Task directions
Whenever a line in the records below contains "wall", pick it out.

Data excerpts
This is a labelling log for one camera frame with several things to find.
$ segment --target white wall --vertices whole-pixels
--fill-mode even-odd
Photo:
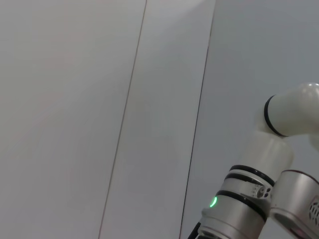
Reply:
[[[215,1],[148,0],[101,239],[178,239]]]
[[[220,0],[216,3],[181,239],[188,237],[235,164],[253,114],[272,95],[319,81],[319,2]],[[288,139],[294,169],[319,178],[306,136]],[[268,220],[262,239],[291,238]]]
[[[0,238],[98,238],[144,9],[1,1]]]

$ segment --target robotic arm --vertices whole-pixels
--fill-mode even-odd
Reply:
[[[319,84],[270,97],[255,122],[244,154],[189,239],[257,239],[268,217],[295,238],[319,239],[319,183],[289,170],[294,154],[284,140],[319,133]]]

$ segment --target metal cylinder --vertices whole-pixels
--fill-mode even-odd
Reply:
[[[212,239],[257,239],[265,221],[252,208],[228,196],[202,211],[199,235]]]

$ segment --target black band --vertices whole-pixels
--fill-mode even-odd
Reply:
[[[256,213],[258,213],[262,217],[264,222],[266,222],[266,220],[267,220],[266,213],[259,206],[257,206],[255,203],[253,203],[252,201],[250,201],[249,199],[245,198],[242,195],[239,195],[237,193],[233,193],[230,191],[221,190],[221,191],[217,192],[216,196],[227,196],[227,197],[236,199],[236,200],[242,202],[243,204],[246,204],[248,207],[250,207]]]
[[[270,122],[270,119],[269,119],[269,116],[268,116],[268,105],[269,105],[269,102],[270,102],[270,100],[271,100],[272,97],[274,97],[274,96],[271,96],[271,97],[267,100],[267,102],[265,103],[265,107],[264,107],[264,117],[265,117],[265,121],[266,121],[268,127],[269,127],[276,135],[279,135],[279,136],[281,136],[281,137],[288,137],[288,136],[285,136],[285,135],[279,133],[279,132],[273,127],[273,125],[272,125],[271,122]]]
[[[244,166],[244,165],[234,165],[234,166],[232,166],[230,168],[230,171],[234,170],[234,169],[243,170],[243,171],[247,171],[247,172],[253,173],[253,174],[257,175],[258,177],[264,179],[272,187],[275,185],[275,182],[270,177],[268,177],[266,174],[254,169],[254,168],[251,168],[251,167],[248,167],[248,166]]]
[[[225,180],[227,178],[235,178],[235,179],[239,179],[241,181],[245,181],[245,182],[250,182],[250,183],[254,183],[254,184],[257,184],[257,185],[260,185],[260,186],[263,186],[260,182],[258,182],[257,180],[251,178],[251,177],[248,177],[246,175],[242,175],[242,174],[239,174],[239,173],[229,173]]]

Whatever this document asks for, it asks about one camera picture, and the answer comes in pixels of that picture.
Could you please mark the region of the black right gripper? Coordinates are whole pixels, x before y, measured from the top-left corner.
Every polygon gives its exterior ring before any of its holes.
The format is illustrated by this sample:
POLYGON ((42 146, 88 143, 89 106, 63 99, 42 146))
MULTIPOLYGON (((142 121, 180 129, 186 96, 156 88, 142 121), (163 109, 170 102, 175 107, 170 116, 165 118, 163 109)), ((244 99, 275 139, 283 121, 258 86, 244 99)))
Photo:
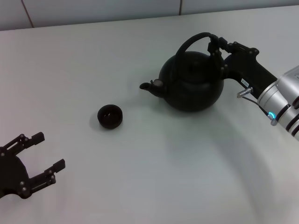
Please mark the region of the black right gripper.
POLYGON ((207 50, 218 77, 233 79, 244 88, 251 87, 253 89, 251 94, 255 98, 259 98, 262 92, 277 80, 257 62, 256 56, 259 50, 256 48, 249 48, 238 42, 228 43, 220 37, 218 41, 210 40, 207 50), (230 54, 225 60, 222 58, 221 50, 230 54))

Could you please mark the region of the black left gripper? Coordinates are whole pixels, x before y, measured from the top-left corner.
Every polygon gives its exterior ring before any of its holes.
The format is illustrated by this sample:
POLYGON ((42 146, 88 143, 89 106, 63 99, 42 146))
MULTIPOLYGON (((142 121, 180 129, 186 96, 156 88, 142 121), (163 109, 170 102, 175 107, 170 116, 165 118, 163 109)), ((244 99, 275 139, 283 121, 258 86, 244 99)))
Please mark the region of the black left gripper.
POLYGON ((65 168, 65 160, 53 164, 43 173, 29 178, 22 161, 15 155, 31 146, 45 141, 44 134, 39 132, 31 138, 20 134, 6 145, 0 147, 0 197, 14 194, 22 199, 29 198, 52 184, 56 183, 55 173, 65 168))

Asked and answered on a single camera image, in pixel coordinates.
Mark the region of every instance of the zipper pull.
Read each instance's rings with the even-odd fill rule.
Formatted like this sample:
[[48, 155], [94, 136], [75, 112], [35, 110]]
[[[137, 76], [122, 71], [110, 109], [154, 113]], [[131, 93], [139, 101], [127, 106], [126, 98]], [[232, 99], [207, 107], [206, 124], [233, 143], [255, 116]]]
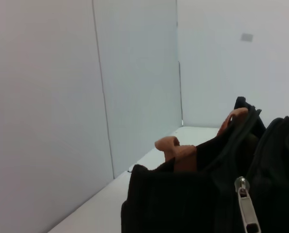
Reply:
[[235, 189], [238, 195], [238, 202], [241, 209], [241, 218], [246, 233], [261, 233], [256, 212], [249, 196], [249, 182], [243, 177], [235, 180]]

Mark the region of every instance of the white wall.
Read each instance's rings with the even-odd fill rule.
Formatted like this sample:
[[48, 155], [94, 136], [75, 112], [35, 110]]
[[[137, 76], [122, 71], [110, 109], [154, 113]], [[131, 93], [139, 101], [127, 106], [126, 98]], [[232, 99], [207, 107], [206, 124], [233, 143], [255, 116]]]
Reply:
[[94, 0], [115, 176], [181, 125], [175, 0]]
[[42, 233], [113, 179], [90, 0], [0, 0], [0, 233]]
[[178, 24], [185, 125], [219, 127], [237, 96], [289, 115], [289, 0], [178, 0]]

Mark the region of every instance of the white floor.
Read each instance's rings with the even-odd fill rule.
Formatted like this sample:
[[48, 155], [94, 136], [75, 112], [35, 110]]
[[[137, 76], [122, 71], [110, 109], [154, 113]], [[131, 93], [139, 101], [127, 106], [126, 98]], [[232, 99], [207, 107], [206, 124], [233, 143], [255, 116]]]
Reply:
[[[172, 135], [181, 145], [199, 145], [214, 138], [217, 132], [214, 128], [181, 127]], [[155, 169], [163, 162], [163, 152], [154, 148], [137, 164]], [[120, 233], [121, 205], [127, 198], [129, 179], [130, 173], [122, 173], [49, 233]]]

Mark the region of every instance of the black fabric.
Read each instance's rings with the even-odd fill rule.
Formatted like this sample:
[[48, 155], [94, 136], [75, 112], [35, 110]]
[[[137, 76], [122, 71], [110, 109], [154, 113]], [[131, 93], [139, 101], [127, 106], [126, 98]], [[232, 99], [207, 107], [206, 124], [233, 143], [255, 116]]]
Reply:
[[249, 110], [241, 126], [197, 146], [198, 172], [174, 172], [175, 159], [152, 171], [134, 167], [122, 233], [244, 233], [234, 187], [239, 176], [250, 183], [262, 232], [289, 232], [289, 117], [265, 129], [259, 110], [244, 98], [236, 101], [240, 107]]
[[215, 232], [220, 193], [211, 172], [227, 172], [221, 167], [223, 158], [250, 133], [259, 112], [251, 107], [241, 127], [235, 129], [231, 124], [221, 136], [197, 146], [200, 172], [174, 173], [175, 159], [153, 171], [136, 165], [122, 206], [122, 232]]
[[[245, 97], [237, 97], [234, 109], [238, 109], [238, 108], [247, 108], [250, 111], [252, 108], [252, 105], [250, 105], [246, 102]], [[261, 138], [265, 130], [266, 130], [266, 128], [265, 128], [261, 118], [259, 117], [257, 119], [255, 126], [251, 130], [251, 133], [253, 133], [258, 138]]]

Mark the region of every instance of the zipper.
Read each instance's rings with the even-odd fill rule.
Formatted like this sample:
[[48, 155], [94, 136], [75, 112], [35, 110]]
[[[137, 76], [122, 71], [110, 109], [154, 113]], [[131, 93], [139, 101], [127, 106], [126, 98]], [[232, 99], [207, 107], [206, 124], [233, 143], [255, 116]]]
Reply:
[[249, 195], [249, 182], [241, 176], [235, 180], [234, 185], [238, 196], [245, 233], [261, 233], [257, 215]]
[[[251, 110], [248, 113], [248, 116], [245, 120], [245, 123], [241, 126], [239, 126], [235, 132], [233, 132], [231, 138], [229, 139], [229, 142], [225, 146], [225, 148], [222, 151], [222, 156], [219, 156], [216, 158], [217, 161], [221, 160], [224, 156], [227, 155], [227, 153], [234, 153], [234, 148], [237, 148], [237, 146], [240, 144], [241, 141], [245, 138], [246, 135], [251, 131], [252, 127], [257, 122], [257, 119], [259, 117], [261, 110], [256, 110], [254, 106], [251, 107]], [[217, 233], [230, 233], [233, 232], [232, 228], [234, 227], [233, 221], [234, 221], [234, 208], [235, 208], [235, 193], [232, 189], [229, 189], [229, 184], [232, 185], [233, 179], [238, 177], [238, 172], [236, 167], [236, 164], [232, 163], [232, 160], [235, 158], [228, 159], [228, 161], [225, 161], [222, 165], [222, 168], [217, 170], [216, 172], [213, 172], [213, 179], [220, 191], [221, 199], [219, 200], [219, 204], [217, 206], [216, 210], [216, 227], [215, 232]], [[225, 185], [224, 180], [230, 181], [228, 185]], [[221, 218], [221, 216], [224, 215], [224, 220], [218, 220]]]

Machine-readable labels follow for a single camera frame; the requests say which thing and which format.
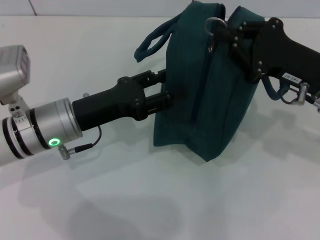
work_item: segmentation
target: white tabletop
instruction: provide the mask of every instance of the white tabletop
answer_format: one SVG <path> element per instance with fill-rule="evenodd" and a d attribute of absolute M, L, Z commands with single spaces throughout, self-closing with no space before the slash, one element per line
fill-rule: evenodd
<path fill-rule="evenodd" d="M 27 48 L 31 83 L 20 94 L 37 107 L 164 69 L 165 49 L 141 63 L 133 54 L 167 19 L 2 16 L 0 46 Z M 283 21 L 290 38 L 320 52 L 320 19 Z M 272 101 L 259 85 L 208 163 L 184 146 L 153 147 L 154 116 L 107 123 L 95 148 L 68 161 L 53 149 L 0 168 L 0 239 L 319 240 L 319 122 L 313 106 Z"/>

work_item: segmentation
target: green fabric bag
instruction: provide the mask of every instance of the green fabric bag
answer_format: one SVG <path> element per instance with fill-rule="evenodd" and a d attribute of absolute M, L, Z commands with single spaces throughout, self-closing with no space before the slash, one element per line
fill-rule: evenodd
<path fill-rule="evenodd" d="M 210 17 L 224 19 L 225 6 L 195 1 L 154 30 L 134 54 L 138 62 L 142 61 L 158 51 L 171 35 L 162 90 L 172 95 L 173 106 L 156 114 L 154 146 L 185 144 L 205 161 L 218 157 L 226 148 L 257 88 L 246 82 L 240 66 L 229 57 L 227 43 L 208 51 L 212 38 L 205 30 L 205 21 Z M 244 21 L 264 18 L 238 7 L 227 23 L 238 28 Z M 216 24 L 212 22 L 212 33 Z M 159 42 L 148 49 L 151 41 L 160 36 Z M 250 48 L 252 41 L 245 43 Z"/>

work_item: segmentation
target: green led light
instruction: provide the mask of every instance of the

Answer
$ segment --target white wall --vertices whole-pixels
Mark the region of every instance of the white wall.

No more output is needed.